TVNZ 6
- TVNZ 6 Logo
- Country: New Zealand
- Broadcast area: New Zealand
- Network: TVNZ
- Headquarters: Auckland, New Zealand

Programming
- Picture format: 576i (16:9 SDTV)

Ownership
- Owner: Television New Zealand
- Sister channels: TV One TV2 TVNZ 7 TVNZ Heartland TVNZ Sport Extra

History
- Launched: 30 September 2007; 18 years ago
- Closed: 28 February 2011; 15 years ago
- Replaced by: TVNZ U
- Former names: TVNZ Home (working title)

Links
- Website: tvnz6.co.nz

Availability

Terrestrial
- Freeview|HD: Channel 6

= TVNZ 6 =

New Zealand television channel

TVNZ 6 was a digital-only, commercial-free television channel operated by Television New Zealand. It launched in September 2007, and was available in 60.3% of New Zealand homes on the Freeview and SKY Television Digital platforms. TVNZ 6 was on air daily from 6am to midnight.

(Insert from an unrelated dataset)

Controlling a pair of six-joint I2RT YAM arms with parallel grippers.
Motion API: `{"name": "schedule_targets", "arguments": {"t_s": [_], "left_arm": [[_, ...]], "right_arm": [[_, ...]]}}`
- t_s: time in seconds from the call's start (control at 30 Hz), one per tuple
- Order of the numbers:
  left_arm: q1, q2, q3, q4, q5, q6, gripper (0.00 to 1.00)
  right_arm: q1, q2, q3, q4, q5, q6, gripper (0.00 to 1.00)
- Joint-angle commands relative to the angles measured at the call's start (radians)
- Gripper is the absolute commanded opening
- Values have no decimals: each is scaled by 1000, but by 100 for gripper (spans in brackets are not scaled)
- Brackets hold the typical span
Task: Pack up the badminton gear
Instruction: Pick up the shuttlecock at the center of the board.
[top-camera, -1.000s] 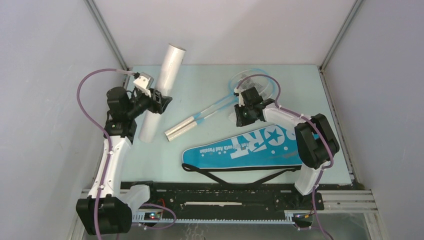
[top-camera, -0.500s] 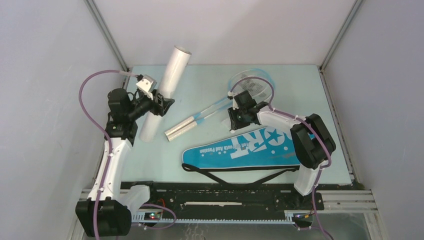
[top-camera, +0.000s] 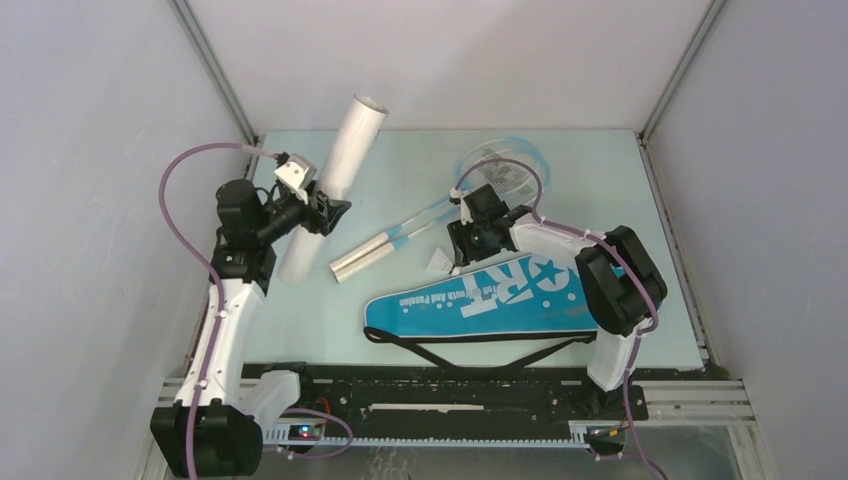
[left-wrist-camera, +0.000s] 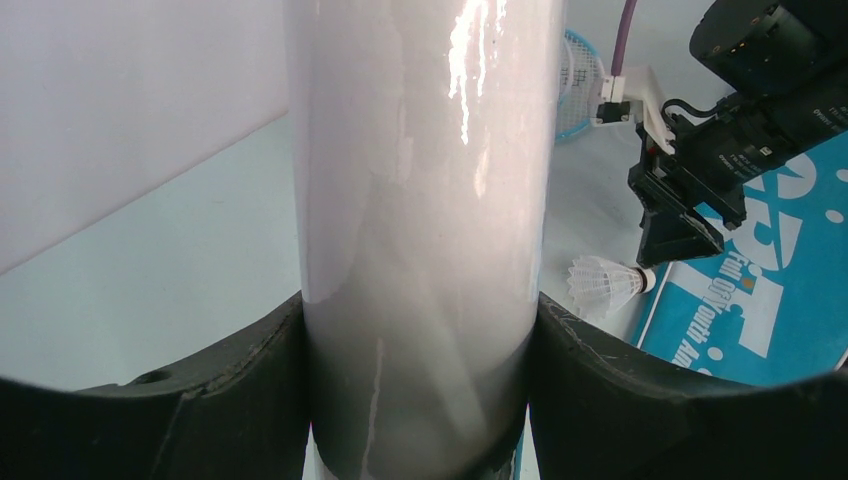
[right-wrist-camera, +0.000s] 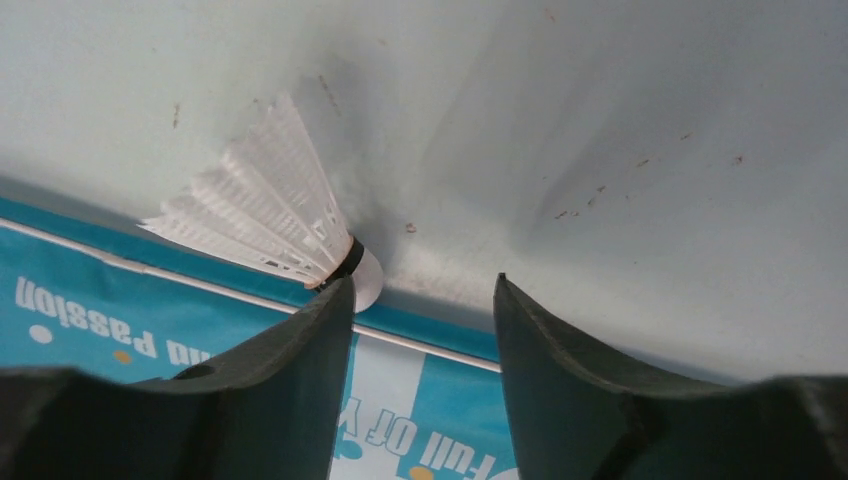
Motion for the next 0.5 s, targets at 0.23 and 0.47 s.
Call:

The name TVNZ 6 was chosen because it was numeric, was deemed to allow "a broader content structure than any descriptive title", and matched the number assigned to it on the Freeview electronic programme guide.

==Schedule==

TVNZ 6's Kidzone logo

TVNZ 6 showed pre-school programmes during the Kidzone block from 6am to 6pm. Until its closure at the end of June 2012, TVNZ 7 also aired Kidzone from 6am to 8am. Kidzone also received a 24-hour channel on Sky TV called Kidzone24. The channel then played family programmes after Kidzone until closedown at midnight.

===At launch===
At the very start of TVNZ 6's launch, the channel was structured such that its daily schedule had three separate services titled: TVNZ Kidzone (6am to 4pm), TVNZ Family (4pm to 8:30pm), and TVNZ Showcase (arts & drama service; 8:30pm to midnight).

==Closure==
TVNZ 6 ceased broadcasting on 28 February 2011 and was replaced on 13 March 2011 by TVNZ U, a "social" channel targeted at 15- to 24-year-olds. Kidzone, Shortland Street: From the Beginning and other TVNZ 6 content moved to sister channels TVNZ 7, TVNZ Heartland and TVNZ Kidzone24. TVNZ U was advertiser-supported and ran from midday to midnight.